Here is an accusation God brings against his people in Scripture: “The weak you have not strengthened, the sick you have not healed, the injured you have not bound up, the strayed you have not brought back, the lost you have not sought, and with force and harshness you have ruled them” (Ezekiel 34:4). Why, then, would this God create a world in which life depends upon the weak, the sick, the injured, the strayed, and the lost being destroyed through force and harshness? Why would he demand certain virtues of us, but display the very opposite of those virtues in his own work?

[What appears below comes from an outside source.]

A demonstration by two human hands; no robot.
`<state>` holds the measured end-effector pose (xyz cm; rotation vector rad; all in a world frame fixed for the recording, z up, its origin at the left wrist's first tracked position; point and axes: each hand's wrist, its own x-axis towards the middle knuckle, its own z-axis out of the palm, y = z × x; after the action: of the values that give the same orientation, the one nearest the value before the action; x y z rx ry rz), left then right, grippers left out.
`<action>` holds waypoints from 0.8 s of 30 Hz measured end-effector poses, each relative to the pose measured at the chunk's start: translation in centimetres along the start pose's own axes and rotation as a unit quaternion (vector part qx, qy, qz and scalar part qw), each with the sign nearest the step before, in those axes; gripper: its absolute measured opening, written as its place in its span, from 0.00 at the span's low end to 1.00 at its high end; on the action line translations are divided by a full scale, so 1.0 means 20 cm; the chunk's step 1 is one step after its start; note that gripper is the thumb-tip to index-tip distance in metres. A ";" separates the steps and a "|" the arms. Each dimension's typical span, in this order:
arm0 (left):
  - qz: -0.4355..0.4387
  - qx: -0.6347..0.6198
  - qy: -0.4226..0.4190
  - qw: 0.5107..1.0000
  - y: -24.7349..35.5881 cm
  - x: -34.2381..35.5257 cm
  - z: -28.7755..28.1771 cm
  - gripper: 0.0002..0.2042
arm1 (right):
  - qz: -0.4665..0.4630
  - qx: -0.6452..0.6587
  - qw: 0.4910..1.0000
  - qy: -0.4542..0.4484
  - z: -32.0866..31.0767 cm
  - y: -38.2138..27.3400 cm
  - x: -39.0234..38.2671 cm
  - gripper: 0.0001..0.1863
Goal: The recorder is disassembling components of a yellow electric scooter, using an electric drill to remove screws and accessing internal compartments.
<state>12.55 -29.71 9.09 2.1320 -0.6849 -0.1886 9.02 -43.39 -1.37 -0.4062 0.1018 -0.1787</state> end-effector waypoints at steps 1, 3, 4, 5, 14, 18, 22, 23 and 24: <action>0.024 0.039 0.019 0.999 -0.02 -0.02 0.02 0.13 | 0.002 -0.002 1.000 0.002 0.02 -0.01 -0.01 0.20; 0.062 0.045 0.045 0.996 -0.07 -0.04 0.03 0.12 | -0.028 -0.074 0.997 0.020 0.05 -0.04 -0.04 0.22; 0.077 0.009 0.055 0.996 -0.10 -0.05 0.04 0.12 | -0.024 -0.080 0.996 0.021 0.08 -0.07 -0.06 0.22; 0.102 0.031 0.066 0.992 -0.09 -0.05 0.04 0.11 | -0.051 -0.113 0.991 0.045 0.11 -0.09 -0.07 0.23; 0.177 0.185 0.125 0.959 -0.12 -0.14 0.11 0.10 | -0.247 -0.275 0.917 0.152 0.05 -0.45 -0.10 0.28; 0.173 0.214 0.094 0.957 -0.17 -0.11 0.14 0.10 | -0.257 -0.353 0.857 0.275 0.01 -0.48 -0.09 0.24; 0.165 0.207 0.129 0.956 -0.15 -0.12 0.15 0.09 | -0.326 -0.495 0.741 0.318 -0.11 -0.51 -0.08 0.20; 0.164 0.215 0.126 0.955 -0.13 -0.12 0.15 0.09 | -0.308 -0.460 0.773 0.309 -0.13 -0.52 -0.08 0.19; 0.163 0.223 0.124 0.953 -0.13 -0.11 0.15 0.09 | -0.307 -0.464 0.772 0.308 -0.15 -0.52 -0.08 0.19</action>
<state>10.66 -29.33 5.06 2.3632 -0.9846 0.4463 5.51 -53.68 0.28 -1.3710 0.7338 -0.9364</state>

Rather, Scripture gives us a wonderful picture of an animal world that does display the tender mercies of our God: “The wolf shall dwell with the lamb, and the leopard shall lie down with the young goat, and the calf and the lion and the fattened calf together; and a little child shall lead them. The cow and bear shall graze; their young shall lie down together; and the lion shall eat straw like the ox. The nursing child shall play over the hole of the cobra, and the weaned child shall put his hand on the adder’s den. They shall not hurt or destroy in all my holy mountain; for the earth shall be full of the knowledge of the LORD as the waters cover the sea” (Isaiah 11:6-9).
In this picture, we see God’s character, clearly. We see his gentleness and concern, not only for the whole animal world, but especially for the weak and vulnerable. It is the very opposite of the picture that evolution gives us, but it is exactly what we would expect of the God whose “mercy is over all that he has made.” We would feel no revulsion that he should pronounce this scene “very good,” for its very goodness is what we are meant to see. This is the restoration that Christ brings, a restoration made necessary not because God created a vicious and barbaric world, but because our sin wrapped the world in those cruel chains. Isaiah’s picture is nature freed from those chains, freed from our sin, freed once again to be a perfect showcase of God’s character.
The brokenness we see around us today is our fault, not God’s. Therefore, we make a grave error if we reason from the current enslaved condition of nature to assume what life was like before the fall. This is to project the current display of man’s corruption onto God’s very good creation, and thus to paint a picture of a merciless God who calls the destruction of the weak and vulnerable “very good.” It is, essentially, to ascribe to God the filth that man has wrought.